(SOURCE MATERIAL begins)

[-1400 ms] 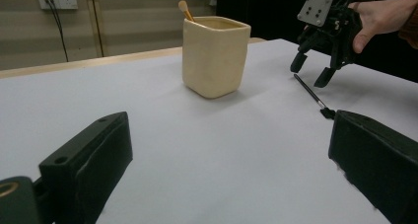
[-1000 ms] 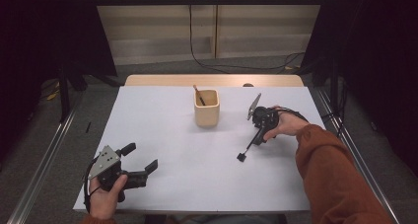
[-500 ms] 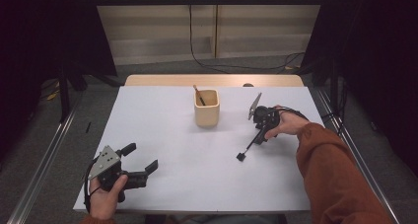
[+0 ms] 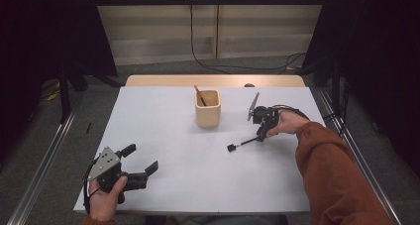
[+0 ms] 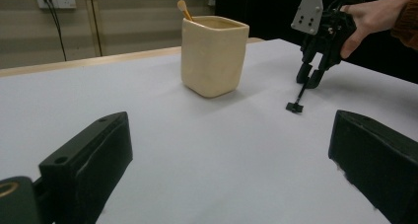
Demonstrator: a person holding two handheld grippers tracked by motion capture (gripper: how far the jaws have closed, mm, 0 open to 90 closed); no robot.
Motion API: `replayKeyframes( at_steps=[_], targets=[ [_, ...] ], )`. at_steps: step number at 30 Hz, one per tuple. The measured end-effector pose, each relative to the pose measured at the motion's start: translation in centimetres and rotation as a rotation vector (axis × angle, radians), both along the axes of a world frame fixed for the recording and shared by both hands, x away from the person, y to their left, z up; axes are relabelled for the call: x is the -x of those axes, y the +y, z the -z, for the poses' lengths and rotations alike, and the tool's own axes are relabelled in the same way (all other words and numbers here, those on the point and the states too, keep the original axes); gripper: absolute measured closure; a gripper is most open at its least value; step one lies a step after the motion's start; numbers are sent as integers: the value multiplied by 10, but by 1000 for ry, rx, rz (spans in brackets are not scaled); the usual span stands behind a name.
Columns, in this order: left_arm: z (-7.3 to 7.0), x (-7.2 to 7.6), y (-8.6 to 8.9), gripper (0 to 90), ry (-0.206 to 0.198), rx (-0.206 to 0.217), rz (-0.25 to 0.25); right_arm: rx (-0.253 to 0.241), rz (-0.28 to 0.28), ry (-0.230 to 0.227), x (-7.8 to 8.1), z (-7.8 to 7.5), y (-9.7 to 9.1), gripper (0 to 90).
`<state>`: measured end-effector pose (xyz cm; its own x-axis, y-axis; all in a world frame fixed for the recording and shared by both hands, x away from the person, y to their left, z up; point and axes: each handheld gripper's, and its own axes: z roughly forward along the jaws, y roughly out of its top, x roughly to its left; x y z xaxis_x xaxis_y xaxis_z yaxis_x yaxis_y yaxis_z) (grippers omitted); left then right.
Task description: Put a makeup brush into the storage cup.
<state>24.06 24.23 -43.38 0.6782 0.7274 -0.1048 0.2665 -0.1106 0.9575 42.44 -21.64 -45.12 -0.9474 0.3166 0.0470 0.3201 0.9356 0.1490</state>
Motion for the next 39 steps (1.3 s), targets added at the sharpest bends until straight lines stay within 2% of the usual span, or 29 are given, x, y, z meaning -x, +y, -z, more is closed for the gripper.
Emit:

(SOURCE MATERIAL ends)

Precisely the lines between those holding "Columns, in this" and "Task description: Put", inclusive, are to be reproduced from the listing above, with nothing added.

**RESULT**
Columns, in this order: left_arm: z (-7.3 to 7.0), x (-7.2 to 7.6), y (-8.6 to 8.9), gripper (0 to 90), ry (-0.206 to 0.198), rx (-0.206 to 0.217), rz (-0.25 to 0.25); right_arm: rx (-0.253 to 0.241), rz (-0.28 to 0.28), ry (-0.230 to 0.227), x (-7.8 to 8.1), z (-7.8 to 7.5), y (-9.7 to 9.1), gripper (0 to 90).
`<state>`: measured end-effector pose (xyz cm; its own x-axis, y-axis; all in a world frame fixed for the recording and shared by both hands, x away from the person, y to their left, z up; point and axes: each handheld gripper's, and its own axes: z roughly forward along the jaws, y roughly out of its top, x roughly to its left; x y z xaxis_x xaxis_y xaxis_z yaxis_x yaxis_y yaxis_z) (grippers omitted); left then right.
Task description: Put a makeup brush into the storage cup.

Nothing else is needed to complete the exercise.